The starting XV that has been selected for the Test against Argentina lacks experience. Only five players in that starting side have played more than 20 Tests. Only two players in the backline, namely Bryan Habana and Damian de Allende, have more than 10 caps. The starting combinations in the front row, back row, and back three are untested at this level.
And yet, the Boks will be under pressure to make a step up after a largely underwhelming performance against Ireland in June. They will be under pressure to gel from the outset at the Mbombela Stadium on Saturday.
The good news is that they appear to have their tactical priorities straight. The Boks have looked to hone their defence and kicking game in the buildup to this Rugby Championship tournament. This Saturday, they will give the ball to the Pumas and invite the visitors to attack from their own half. These tactics are hardly revolutionary. Teams that win the territorial battle usually win big matches.
The Boks have the game plan to beat the Pumas this Saturday. As I highlighted in an analysis of the Jaguares earlier this week, the tactically naive Argentinians are often their own worst enemies. While they have impressed many fans with their attacking intent in recent times, they have battled to win consistently against the better teams.

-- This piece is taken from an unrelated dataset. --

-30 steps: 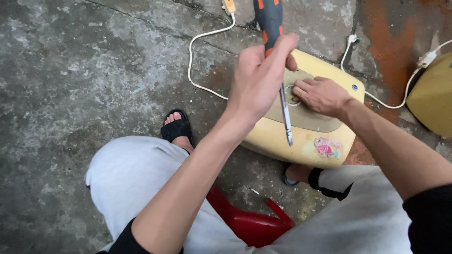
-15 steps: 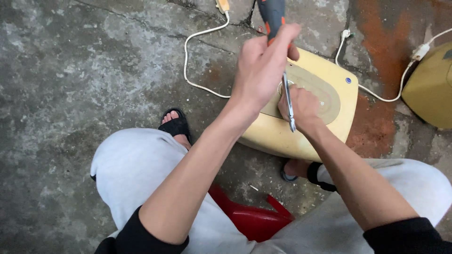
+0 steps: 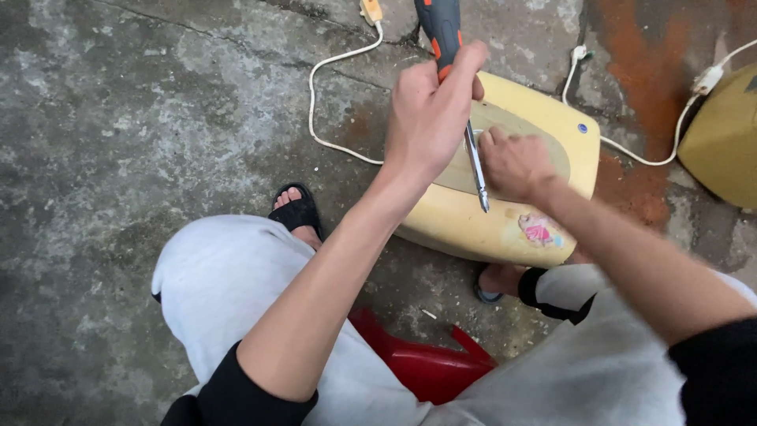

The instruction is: Removing mounting screws and disassembling the internal components of a water heater using a screwdriver.

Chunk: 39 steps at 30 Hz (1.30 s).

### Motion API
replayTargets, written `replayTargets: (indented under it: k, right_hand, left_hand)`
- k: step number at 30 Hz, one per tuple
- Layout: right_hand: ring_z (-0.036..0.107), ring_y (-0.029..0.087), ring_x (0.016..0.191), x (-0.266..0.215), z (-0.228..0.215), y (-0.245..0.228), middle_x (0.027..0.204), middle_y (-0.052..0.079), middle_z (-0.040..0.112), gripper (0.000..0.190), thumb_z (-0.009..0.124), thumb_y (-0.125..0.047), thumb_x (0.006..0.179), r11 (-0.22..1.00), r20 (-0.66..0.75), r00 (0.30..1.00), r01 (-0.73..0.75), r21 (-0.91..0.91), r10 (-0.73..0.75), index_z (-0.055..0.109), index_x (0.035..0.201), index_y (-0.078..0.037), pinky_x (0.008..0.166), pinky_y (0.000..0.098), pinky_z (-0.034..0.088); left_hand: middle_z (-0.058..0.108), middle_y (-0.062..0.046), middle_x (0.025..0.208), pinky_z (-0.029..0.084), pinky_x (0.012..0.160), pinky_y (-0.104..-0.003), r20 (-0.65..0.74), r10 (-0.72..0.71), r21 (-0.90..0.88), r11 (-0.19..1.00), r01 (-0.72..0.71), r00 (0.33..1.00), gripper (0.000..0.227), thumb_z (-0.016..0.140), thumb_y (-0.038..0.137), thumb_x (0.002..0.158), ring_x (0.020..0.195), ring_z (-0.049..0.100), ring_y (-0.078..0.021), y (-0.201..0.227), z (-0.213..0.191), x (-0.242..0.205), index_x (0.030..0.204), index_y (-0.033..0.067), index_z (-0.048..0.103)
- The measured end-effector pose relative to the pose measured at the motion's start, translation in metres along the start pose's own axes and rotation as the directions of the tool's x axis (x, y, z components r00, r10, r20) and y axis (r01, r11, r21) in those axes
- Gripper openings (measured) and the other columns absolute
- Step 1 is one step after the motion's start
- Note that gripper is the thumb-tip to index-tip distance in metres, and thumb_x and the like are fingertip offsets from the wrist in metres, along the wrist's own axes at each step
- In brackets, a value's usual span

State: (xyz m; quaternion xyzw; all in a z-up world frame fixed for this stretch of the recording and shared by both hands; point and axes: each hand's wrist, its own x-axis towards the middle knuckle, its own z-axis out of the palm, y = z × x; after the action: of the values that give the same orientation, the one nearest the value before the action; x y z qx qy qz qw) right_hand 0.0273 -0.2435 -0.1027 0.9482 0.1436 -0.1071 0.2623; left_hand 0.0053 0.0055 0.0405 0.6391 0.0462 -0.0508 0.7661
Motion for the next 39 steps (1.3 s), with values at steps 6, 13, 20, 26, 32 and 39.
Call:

With so many changes, one can’t expect the South Africans to produce a polished performance on Saturday. With Chean Roux replacing defence coach Jacques Nienaber, the Boks are also working with a new defensive system, and it will take time to adapt to that.
While the Boks have the game plan to beat the Pumas, the big question is whether they have the personnel. The Boks certainly have the players to win the set pieces. While Argentina are renowned for their scrummaging, the Jaguares battled in this area in the recent Super Rugby tournament.
The battle at the gainline will determine the flow of the game. And it is here where the Boks may miss powerful players like Duane Vermeulen and Schalk Burger, who have the ability to win the collisions.
On Thursday, Coetzee came out in defence of openside flank Francois Louw’s contributions as a fetcher. He spoke highly of Oupa Mohoje’s ability as a lineout jumper, and of Warren Whiteley’s mobility. Jaco Kriel, said Coetzee, will add something to the mix when the game opens up in the latter stages.
But at a glance, the starting back row lacks balance and has everything to prove. Mohoje in particular will have a big role to play on defence. The sight of the Pumas expending their energy by attacking from deep within their own half will please the hosts. The Boks won’t, however, want the Pumas to build momentum by winning the gainline battle.
The accuracy of the kicking and chasing will also be key. Johan Goosen has looked sharp in training this week, and is expected to offer the Boks more options at fullback. The sight of Goosen setting off on one of those gliding runs in the outside channels is a joy to behold. In more recent times, Goosen has shown himself to be an excellent tactical kicker for Racing 92 in France.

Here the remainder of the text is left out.